Without the pictures, write out all the lines below exactly as they appear.

═══ Recorded data ═══

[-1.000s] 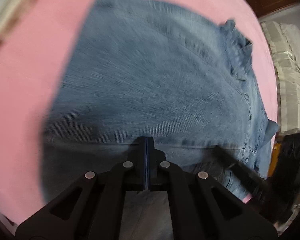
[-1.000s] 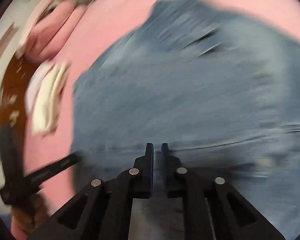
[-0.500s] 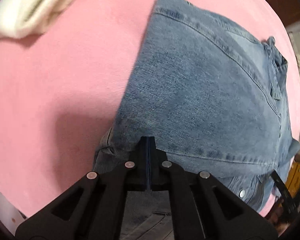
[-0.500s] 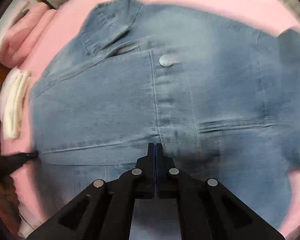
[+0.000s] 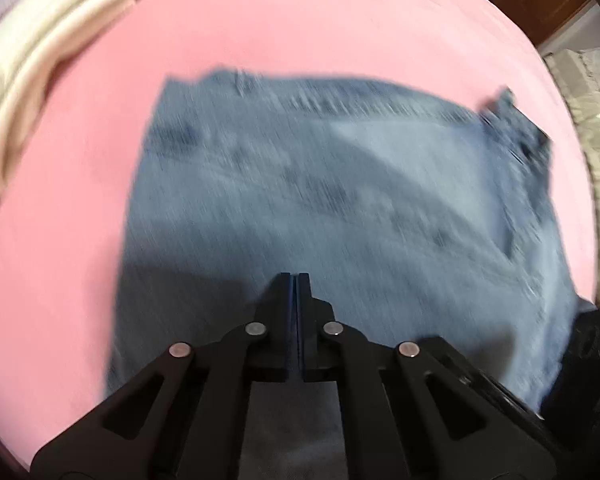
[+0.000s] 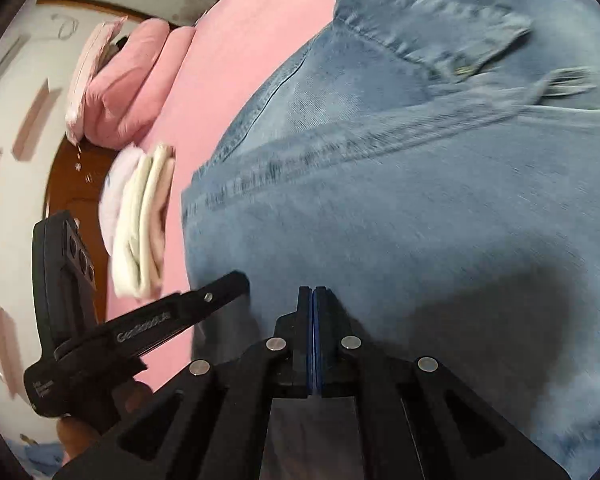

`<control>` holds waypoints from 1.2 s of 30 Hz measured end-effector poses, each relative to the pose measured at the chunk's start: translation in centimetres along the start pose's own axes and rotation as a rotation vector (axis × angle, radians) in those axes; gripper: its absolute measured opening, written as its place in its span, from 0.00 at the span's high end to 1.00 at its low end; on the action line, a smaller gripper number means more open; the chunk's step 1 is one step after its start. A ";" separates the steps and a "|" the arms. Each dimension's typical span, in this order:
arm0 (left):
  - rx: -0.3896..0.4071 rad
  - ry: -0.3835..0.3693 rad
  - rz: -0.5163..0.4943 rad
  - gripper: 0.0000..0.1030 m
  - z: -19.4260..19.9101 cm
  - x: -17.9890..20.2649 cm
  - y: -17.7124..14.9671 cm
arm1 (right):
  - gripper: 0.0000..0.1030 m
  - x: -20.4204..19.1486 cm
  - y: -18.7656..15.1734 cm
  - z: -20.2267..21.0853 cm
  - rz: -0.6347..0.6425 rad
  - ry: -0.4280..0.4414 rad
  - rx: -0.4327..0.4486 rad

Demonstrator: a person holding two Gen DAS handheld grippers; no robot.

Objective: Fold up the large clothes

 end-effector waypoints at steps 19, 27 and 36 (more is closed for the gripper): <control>0.102 -0.132 0.064 1.00 3.8 -4.9 3.3 | 0.86 0.2 2.2 4.3 0.060 -0.046 0.181; -0.067 -0.085 0.085 1.00 4.0 -10.7 -5.9 | 0.87 1.2 -5.2 -1.4 -0.153 0.114 -0.036; -0.034 0.061 0.030 1.00 6.1 -16.4 -6.5 | 1.00 16.0 -1.5 12.4 -0.105 -0.328 0.207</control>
Point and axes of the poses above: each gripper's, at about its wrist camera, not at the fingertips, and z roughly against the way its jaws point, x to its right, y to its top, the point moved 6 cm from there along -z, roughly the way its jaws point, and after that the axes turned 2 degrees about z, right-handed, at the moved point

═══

**Solution for this problem**
[-1.000s] 
[-1.000s] 
[-0.500s] 
[-0.500s] 
[+0.000s] 
[+0.000s] 

`<control>` holds waypoints from 1.2 s of 30 Hz measured end-effector poses, each relative to the pose measured at the chunk's start: translation in centimetres along the start pose's own axes and rotation as a rotation vector (axis × angle, radians) in those axes; gripper: its absolute measured opening, written as its place in its span, from 0.00 at the span's high end to 1.00 at its low end; on the action line, a smaller gripper number means more open; the chunk's step 1 is one step after its start. A ";" separates the steps and a "|" the arms. Each dimension's typical span, in this order:
arm0 (left):
  - rx: -0.3896..0.4071 rad
  - ry: -0.3835..0.3693 rad
  - rz: -0.5163..0.4943 rad
  - gripper: 0.0000..0.1030 m
  - z: -19.4260..19.9101 cm
  - x: -17.9890..20.2649 cm
  - y: -17.7124..14.9671 cm
arm1 (right):
  - gripper: 0.0000..0.1030 m
  - x: -20.4204..19.1486 cm
  - y: -18.7656..15.1734 cm
  - z: -20.2267..21.0853 cm
  - rz: -0.6347..0.6425 rad
  - ry: -0.4280..0.4414 rad
  - rx: -0.4327..0.4486 rad

Demonstrator: a person holding two Gen DAS handheld grippers; no robot.

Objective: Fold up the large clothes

 end-effector waypoints at steps 19, 27 and 36 (more is closed for the gripper): <control>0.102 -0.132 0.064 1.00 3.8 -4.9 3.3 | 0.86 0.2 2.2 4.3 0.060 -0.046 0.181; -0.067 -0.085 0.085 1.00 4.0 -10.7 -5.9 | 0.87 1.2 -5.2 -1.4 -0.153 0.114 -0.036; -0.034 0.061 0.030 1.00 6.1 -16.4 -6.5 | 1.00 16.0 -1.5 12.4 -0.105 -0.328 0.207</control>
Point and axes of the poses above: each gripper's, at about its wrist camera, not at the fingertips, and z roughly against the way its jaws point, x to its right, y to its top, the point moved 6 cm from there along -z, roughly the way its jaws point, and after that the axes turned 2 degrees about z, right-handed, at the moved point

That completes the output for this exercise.